Sogar noch höher als beim Ausstieg aus fossilen Brennstoffen ist die Unterstützung für einen beschleunigten Ausbau erneuerbarer Energien wie Sonne und Wind. 79 Prozent der Befragten sind dafür. Selbst bei den Wählern der SVP beträgt die Zustimmung 69 Prozent!

Für die Studienautoren sind die Ergebnisse nicht weniger als eine «Gelegenheit für eine neue Klima- und Energiepolitik in Europa». Dieses Fazit erscheint wenig überraschend. Politikwissenschaftler hätten schon lange festgestellt, dass Schocks und Krisen wichtige Treiber politischer Prozesse sind, schreiben auch die Studienautoren.
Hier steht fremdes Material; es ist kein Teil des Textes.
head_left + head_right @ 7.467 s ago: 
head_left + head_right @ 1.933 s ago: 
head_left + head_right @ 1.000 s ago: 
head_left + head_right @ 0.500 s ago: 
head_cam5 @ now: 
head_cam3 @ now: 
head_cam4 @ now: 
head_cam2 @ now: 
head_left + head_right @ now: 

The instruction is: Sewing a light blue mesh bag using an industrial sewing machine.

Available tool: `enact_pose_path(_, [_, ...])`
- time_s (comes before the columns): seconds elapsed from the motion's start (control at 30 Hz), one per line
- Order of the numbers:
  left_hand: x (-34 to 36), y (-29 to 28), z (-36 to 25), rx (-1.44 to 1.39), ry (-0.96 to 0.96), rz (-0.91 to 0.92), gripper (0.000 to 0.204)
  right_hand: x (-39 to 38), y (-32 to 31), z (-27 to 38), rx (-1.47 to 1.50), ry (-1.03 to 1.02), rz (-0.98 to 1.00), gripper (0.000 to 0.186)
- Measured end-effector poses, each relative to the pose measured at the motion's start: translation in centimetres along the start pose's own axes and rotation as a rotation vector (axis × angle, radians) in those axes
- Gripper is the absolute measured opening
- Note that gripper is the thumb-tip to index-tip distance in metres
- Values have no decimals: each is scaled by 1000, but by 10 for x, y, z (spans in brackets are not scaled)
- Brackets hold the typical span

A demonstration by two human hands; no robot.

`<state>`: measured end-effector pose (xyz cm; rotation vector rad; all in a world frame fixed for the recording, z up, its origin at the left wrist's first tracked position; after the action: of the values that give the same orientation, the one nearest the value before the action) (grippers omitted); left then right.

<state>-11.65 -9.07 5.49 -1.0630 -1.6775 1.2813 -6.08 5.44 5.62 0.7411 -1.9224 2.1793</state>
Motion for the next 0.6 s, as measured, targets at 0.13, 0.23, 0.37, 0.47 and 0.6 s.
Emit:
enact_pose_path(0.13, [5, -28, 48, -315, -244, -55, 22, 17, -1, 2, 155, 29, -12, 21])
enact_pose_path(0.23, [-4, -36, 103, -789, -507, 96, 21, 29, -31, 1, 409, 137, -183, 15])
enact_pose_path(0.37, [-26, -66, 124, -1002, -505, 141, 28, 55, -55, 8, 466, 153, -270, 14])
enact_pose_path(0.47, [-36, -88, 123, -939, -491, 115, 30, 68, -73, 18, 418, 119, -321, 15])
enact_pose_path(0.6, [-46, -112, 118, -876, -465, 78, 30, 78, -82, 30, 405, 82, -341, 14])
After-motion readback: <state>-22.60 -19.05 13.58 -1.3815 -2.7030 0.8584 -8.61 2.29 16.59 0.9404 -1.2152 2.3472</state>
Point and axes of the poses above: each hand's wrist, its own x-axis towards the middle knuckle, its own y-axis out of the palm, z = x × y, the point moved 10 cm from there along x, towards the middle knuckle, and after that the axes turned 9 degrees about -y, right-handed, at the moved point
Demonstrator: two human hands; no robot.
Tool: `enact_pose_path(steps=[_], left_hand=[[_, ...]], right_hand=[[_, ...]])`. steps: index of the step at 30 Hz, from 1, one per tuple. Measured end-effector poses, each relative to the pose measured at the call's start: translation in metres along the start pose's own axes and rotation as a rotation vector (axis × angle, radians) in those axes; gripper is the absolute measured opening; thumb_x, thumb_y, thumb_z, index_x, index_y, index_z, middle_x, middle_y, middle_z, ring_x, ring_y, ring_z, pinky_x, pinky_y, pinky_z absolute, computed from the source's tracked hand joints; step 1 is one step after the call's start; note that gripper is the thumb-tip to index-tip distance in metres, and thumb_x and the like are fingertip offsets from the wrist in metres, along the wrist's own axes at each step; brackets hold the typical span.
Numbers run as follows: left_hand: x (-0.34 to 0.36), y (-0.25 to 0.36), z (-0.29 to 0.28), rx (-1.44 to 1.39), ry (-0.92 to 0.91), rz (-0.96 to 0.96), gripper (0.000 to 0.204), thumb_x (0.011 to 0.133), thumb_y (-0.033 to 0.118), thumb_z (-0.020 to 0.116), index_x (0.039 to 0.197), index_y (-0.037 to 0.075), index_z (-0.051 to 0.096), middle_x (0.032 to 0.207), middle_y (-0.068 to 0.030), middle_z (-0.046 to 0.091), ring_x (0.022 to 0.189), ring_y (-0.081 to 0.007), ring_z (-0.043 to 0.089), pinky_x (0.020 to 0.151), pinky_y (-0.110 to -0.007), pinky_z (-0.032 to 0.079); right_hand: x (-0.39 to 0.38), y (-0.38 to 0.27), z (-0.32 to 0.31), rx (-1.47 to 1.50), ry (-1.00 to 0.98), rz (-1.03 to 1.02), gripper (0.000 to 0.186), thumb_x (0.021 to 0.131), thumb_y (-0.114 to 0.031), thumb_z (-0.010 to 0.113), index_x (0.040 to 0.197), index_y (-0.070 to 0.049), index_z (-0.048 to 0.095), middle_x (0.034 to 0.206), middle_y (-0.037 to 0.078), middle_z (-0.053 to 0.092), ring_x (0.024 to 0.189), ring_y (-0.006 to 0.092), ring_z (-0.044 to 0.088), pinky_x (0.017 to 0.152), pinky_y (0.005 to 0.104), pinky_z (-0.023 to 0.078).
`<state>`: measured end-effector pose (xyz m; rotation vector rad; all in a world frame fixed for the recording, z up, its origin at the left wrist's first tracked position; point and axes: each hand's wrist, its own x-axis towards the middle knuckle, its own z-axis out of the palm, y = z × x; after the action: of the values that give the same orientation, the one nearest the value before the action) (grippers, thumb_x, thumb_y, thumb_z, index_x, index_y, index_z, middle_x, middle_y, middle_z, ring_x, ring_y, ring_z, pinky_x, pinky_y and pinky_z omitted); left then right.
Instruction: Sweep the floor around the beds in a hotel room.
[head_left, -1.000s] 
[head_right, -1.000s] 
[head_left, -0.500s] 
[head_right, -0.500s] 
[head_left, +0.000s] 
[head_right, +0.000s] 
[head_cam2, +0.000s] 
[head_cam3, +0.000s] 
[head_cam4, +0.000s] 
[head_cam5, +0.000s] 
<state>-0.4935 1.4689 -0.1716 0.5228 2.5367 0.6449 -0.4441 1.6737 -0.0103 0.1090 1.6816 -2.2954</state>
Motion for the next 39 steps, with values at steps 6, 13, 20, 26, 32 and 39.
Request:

So hat etwa die Fukushima-Katastrophe 2011 in Japan in der Schweiz bereits zur Energiestrategie 2050 geführt.

Es gebe allerdings keine Garantie dafür, dass die erkannte Abhängigkeit von fossilen Brennstoffen automatisch zu einer ehrgeizigeren Politik für saubere Energie führe. Und die Studienautoren lassen durchaus ihre eigene politische Haltung durchblicken, wenn sie den Entscheidungsträgern raten, sich durch das hohe Mass an Unterstützung für eine neue Energiepolitik ermutigt zu sehen und die Gelegenheit für einen ehrgeizigen Politikwechsel zu nutzen.